You are not dumb.  Plenty of smart people have made similar arguments, including Jack Bogle.

But In my opinion you are mistaken.

First of all it is a stretch to say that the US has significantly outperformed the rest of the world over long time horizons.  The last 4 years have been ones of relative outperformance for the US stock market, but if you are a believer in reversion to the mean this should be a cause for concern, not celebration for owning a home field bias portfolio.

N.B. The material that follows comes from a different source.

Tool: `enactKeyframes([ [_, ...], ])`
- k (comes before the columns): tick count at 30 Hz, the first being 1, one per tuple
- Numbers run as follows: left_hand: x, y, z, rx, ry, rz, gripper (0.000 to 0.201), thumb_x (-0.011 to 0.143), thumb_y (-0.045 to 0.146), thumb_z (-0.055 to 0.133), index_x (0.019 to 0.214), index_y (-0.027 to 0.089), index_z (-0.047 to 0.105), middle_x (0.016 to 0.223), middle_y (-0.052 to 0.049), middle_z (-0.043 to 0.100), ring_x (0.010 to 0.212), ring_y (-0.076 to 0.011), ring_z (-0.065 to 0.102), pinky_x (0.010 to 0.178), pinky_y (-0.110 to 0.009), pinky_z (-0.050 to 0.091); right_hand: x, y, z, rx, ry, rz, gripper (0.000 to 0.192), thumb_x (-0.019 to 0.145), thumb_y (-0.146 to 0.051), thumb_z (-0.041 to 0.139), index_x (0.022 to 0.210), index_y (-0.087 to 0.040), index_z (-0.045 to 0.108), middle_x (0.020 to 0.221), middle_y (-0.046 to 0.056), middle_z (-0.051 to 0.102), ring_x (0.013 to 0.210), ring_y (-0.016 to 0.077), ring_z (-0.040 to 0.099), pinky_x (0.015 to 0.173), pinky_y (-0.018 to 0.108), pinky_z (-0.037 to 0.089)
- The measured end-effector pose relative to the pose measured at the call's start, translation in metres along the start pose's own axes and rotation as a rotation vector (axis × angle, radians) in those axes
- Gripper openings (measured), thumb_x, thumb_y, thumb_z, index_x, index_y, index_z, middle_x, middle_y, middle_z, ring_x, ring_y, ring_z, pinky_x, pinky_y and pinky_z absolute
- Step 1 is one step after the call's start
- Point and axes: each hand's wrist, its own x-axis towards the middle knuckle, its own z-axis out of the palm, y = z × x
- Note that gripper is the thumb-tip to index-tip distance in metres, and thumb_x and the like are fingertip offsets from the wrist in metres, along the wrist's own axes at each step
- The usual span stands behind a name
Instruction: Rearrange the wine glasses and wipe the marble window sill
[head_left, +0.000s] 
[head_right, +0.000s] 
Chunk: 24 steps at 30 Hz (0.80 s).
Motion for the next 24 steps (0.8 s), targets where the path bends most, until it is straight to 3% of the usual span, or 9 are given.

http://www.portfoliovisualizer.com/backtest-asset-class-allocation?s=y&IntlStockMarket2=100&endYear=2013&annualAdjustment=0&portfolio3=Custom&initialAmount=10000&s=y&startYear=1972&portfolio2=Custom&portfolio1=Custom&annualOperation=0&TotalStockMarket1=100&mode=2

Second of all the idea that you are invested internationally while investing domestically because of multinational corporations has it exactly backwards in my view.  While you can buy exposure to the international market with expensive (at this time) american stocks you can equally buy exposure to the american market with relatively inexpensive international stocks.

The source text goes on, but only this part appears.